> **WHAT TO DO**
Produce an exact copy of the lines below, starting at the first and ending with the line containing "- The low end".

Segment Open

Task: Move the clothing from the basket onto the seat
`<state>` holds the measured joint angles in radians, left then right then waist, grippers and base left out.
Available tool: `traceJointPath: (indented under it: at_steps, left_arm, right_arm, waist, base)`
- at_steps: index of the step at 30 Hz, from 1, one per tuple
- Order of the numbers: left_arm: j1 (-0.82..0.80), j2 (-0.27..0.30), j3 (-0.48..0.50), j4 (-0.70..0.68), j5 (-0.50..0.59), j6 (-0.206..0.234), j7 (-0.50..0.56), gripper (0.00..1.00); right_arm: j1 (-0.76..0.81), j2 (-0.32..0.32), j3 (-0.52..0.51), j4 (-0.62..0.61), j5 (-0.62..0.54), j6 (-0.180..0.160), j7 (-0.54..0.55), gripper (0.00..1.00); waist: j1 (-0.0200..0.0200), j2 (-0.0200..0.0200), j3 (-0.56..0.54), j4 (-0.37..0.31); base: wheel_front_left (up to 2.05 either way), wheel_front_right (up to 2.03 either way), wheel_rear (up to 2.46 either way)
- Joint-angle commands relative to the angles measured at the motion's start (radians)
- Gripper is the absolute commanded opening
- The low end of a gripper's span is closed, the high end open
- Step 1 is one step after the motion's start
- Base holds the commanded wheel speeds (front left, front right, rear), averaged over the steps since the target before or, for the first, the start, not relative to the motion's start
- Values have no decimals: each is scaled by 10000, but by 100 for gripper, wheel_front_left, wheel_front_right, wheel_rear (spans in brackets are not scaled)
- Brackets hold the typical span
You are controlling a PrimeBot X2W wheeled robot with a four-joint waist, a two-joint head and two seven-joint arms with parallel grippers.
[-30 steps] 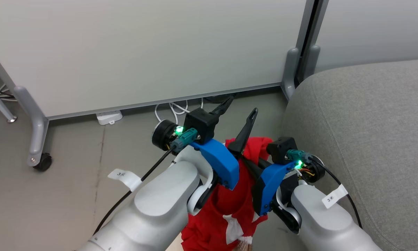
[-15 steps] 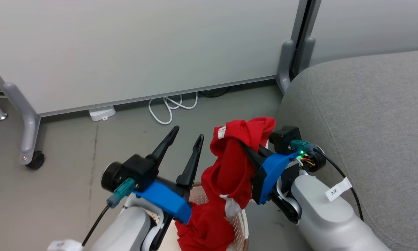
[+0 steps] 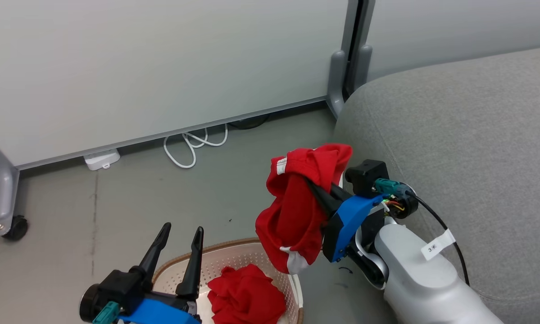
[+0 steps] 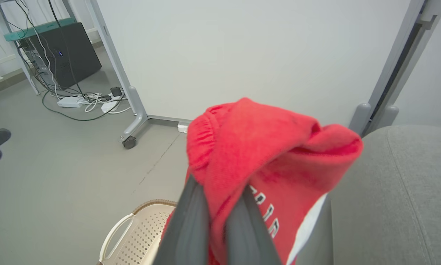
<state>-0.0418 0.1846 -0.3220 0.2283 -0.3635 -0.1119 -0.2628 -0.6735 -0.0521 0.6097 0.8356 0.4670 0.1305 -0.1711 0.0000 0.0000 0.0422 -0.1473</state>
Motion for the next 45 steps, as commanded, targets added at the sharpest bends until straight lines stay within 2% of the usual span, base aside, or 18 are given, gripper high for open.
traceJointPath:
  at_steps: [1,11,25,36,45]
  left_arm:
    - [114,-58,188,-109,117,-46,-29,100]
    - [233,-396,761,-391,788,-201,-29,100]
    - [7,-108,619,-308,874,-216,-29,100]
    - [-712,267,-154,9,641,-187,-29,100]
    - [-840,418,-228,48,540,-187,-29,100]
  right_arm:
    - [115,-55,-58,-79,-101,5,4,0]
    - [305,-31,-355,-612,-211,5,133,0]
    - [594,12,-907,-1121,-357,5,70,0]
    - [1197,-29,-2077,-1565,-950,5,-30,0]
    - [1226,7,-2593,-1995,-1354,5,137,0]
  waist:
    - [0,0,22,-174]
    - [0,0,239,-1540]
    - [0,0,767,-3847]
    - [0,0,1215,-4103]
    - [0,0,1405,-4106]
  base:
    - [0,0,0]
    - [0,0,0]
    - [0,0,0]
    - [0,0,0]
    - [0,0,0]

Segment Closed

> **OUTPUT BELOW**
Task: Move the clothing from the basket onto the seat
`<state>` holds the measured joint angles in radians, left then right then waist, grippers and base left out.
Available tool: `traceJointPath: (indented under it: at_steps, left_arm, right_arm, waist, base)`
- at_steps: index of the step at 30 Hz, from 1, one per tuple
- Order of the numbers: left_arm: j1 (-0.82..0.80), j2 (-0.27..0.30), j3 (-0.48..0.50), j4 (-0.70..0.68), j5 (-0.50..0.59), j6 (-0.206..0.234), j7 (-0.50..0.56), gripper (0.00..1.00); right_arm: j1 (-0.76..0.81), j2 (-0.32..0.32), j3 (-0.52..0.51), j4 (-0.62..0.61), j5 (-0.62..0.54), j6 (-0.180..0.160), j7 (-0.54..0.55), gripper (0.00..1.00); waist: j1 (-0.0200..0.0200), j2 (-0.0200..0.0200), j3 (-0.56..0.54), j4 (-0.37..0.31); base: wheel_front_left (up to 2.05 either way), wheel_front_right (up to 2.03 either way), wheel_rear (up to 2.46 either way)
- Joint-angle commands relative to the angles measured at the motion's start (radians)
- Gripper is the absolute commanded opening
- The low end of a gripper's span is closed, the high end open

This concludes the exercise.